## ABOUT THIS EXERCISE
Take the data below and extract the lines from the one with "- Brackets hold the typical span" to the one with "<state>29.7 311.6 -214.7", inclusive, exactly as written.

## THE INPUT
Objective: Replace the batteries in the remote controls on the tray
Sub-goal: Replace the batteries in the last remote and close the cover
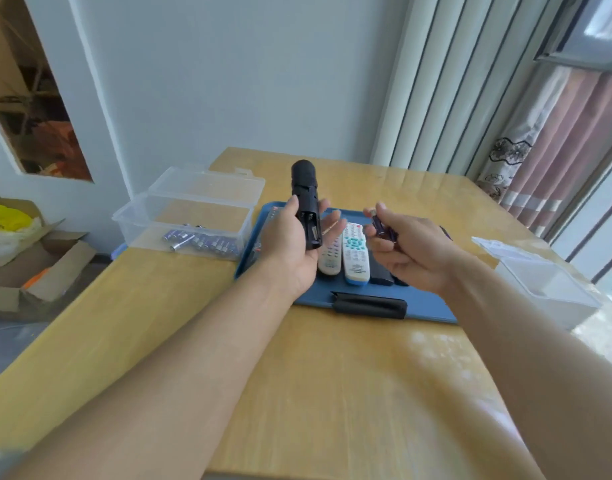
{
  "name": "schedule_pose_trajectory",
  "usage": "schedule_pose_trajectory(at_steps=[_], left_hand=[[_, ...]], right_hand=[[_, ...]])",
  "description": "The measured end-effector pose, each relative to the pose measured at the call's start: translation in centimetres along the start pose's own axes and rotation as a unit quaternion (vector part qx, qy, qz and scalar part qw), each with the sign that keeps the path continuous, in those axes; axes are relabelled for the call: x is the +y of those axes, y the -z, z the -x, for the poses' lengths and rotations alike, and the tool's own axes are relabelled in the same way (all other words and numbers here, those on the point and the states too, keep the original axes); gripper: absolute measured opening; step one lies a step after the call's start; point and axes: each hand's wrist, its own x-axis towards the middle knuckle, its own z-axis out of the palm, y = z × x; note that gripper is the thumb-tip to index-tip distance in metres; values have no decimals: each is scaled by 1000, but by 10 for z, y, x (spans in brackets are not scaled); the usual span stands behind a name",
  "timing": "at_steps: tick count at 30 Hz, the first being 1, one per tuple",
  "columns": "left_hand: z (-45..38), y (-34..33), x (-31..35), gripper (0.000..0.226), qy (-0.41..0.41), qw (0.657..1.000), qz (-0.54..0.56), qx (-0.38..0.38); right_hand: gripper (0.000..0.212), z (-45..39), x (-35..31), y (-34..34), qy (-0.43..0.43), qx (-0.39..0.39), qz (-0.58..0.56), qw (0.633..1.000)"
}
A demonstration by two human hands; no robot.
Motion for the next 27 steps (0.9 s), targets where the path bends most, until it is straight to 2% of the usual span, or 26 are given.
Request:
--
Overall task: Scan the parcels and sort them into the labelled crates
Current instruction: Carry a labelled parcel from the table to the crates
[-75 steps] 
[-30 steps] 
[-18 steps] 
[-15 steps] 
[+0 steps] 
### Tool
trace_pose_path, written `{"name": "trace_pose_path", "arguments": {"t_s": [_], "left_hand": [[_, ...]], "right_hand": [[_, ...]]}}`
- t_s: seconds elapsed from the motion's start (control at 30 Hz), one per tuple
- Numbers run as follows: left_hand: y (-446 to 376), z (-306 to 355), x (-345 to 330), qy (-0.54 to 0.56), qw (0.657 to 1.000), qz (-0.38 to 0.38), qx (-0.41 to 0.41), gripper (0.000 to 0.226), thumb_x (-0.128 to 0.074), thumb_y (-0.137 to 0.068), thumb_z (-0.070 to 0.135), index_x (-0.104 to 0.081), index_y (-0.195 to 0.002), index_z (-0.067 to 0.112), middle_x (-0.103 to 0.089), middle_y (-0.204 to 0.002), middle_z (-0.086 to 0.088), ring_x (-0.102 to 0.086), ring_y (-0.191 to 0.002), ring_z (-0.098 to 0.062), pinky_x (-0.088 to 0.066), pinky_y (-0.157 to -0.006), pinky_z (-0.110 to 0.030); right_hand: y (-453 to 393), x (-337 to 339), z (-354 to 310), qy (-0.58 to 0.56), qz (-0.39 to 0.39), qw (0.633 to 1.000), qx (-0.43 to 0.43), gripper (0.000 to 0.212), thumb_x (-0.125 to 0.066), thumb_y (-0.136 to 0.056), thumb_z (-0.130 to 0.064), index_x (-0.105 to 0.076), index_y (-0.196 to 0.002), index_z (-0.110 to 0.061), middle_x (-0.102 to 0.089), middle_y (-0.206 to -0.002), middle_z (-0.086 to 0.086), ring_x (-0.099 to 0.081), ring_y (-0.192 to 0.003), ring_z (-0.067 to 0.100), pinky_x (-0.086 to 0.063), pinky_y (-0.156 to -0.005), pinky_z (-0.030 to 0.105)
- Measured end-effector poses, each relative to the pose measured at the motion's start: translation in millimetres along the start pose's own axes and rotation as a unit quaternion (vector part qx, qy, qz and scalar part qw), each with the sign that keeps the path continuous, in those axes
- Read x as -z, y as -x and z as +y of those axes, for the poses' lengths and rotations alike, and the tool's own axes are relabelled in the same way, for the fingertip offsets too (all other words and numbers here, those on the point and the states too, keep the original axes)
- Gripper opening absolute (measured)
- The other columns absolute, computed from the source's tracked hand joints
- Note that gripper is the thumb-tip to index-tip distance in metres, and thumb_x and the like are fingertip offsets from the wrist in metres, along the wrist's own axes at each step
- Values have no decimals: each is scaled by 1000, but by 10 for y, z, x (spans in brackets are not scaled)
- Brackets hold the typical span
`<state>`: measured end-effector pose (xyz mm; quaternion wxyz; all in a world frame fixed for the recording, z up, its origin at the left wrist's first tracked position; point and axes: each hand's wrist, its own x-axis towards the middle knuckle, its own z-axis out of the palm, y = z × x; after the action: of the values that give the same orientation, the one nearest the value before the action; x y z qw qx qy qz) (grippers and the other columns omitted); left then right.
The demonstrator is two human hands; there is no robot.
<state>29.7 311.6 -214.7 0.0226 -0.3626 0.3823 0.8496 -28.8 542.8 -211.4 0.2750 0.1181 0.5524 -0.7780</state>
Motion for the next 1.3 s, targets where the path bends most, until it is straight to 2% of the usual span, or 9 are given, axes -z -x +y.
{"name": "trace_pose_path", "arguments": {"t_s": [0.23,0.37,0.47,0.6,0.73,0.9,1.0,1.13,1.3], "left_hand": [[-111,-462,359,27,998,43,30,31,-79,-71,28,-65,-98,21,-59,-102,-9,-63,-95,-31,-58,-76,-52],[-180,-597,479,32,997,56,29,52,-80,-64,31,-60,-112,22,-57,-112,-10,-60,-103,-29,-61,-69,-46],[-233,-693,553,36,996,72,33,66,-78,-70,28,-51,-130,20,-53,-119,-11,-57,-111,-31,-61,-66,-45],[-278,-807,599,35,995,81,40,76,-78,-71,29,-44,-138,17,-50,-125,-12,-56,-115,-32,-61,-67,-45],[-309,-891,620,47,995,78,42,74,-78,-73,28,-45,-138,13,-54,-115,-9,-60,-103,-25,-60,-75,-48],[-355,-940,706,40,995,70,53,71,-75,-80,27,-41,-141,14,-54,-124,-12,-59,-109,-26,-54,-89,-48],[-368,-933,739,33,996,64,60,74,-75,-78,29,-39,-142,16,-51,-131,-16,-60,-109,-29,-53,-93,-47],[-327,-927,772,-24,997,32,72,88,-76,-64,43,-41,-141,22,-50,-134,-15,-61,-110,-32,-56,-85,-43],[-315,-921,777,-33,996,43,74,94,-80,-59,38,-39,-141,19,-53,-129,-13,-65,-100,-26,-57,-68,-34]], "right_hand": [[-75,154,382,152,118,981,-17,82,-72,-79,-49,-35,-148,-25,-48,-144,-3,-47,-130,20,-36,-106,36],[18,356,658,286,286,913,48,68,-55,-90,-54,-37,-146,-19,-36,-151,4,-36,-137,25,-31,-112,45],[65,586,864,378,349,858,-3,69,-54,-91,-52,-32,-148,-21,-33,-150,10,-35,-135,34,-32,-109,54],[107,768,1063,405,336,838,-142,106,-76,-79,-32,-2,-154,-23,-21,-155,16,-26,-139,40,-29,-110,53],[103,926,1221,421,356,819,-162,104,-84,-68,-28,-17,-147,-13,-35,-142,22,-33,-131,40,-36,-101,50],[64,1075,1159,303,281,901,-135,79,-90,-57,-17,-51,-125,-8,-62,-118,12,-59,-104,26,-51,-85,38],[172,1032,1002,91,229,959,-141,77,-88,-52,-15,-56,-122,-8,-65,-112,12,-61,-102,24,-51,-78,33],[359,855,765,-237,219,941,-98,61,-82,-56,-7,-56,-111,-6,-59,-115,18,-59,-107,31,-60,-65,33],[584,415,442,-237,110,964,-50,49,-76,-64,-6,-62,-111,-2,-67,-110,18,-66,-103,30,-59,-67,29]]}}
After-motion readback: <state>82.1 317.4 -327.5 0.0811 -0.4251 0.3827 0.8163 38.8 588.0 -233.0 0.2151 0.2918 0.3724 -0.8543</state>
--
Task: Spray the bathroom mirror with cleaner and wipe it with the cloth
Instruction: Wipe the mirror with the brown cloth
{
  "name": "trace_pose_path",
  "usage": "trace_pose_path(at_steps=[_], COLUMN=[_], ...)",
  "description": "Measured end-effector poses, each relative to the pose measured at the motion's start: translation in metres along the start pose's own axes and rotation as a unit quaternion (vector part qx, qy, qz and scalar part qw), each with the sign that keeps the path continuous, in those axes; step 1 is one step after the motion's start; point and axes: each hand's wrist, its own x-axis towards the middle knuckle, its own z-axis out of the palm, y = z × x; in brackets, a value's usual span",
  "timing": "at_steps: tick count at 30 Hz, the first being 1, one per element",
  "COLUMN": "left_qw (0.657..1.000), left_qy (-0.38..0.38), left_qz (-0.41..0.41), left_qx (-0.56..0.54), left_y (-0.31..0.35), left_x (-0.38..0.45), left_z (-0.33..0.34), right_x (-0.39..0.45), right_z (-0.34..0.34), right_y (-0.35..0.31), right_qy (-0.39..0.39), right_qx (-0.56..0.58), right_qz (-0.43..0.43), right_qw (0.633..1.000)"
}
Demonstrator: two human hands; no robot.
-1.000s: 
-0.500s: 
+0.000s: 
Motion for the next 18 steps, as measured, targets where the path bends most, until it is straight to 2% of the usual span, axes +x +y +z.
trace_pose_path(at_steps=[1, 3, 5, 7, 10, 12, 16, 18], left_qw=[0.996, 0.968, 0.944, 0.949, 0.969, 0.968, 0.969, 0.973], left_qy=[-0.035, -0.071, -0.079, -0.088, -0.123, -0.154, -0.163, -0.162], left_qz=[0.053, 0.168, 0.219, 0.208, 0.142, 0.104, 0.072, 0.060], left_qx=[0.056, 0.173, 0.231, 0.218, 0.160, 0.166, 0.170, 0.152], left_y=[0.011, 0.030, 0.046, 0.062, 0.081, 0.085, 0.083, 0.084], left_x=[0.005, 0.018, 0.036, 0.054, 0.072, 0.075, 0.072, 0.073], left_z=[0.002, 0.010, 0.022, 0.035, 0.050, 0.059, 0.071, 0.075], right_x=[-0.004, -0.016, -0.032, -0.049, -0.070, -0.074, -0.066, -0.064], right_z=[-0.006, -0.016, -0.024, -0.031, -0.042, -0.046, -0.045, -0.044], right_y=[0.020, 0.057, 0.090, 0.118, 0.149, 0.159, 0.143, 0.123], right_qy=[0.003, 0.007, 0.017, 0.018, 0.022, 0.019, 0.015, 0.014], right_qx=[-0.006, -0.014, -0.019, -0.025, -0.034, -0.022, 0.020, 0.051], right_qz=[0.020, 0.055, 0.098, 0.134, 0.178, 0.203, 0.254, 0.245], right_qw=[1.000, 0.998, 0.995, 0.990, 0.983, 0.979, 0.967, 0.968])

## RESULT OF THIS EXERCISE
- Brackets hold the typical span
`<state>`: measured end-effector pose (xyz mm; quaternion wxyz; all in a world frame fixed for the recording, z up, its origin at the left wrist's first tracked position; point and axes: each hand's wrist, its own x-axis towards the middle knuckle, its own z-axis out of the palm, y = z × x; after the action: of the values that give the same orientation, the one nearest the value before the action; x y z qw qx qy qz) (grippers and the other columns omitted); left then right.
The demonstrator is two human hands; there is no robot.
<state>29.7 311.6 -214.7 0.0226 -0.3626 0.3823 0.8496 -28.8 542.8 -211.4 0.2750 0.1181 0.5524 -0.7780</state>

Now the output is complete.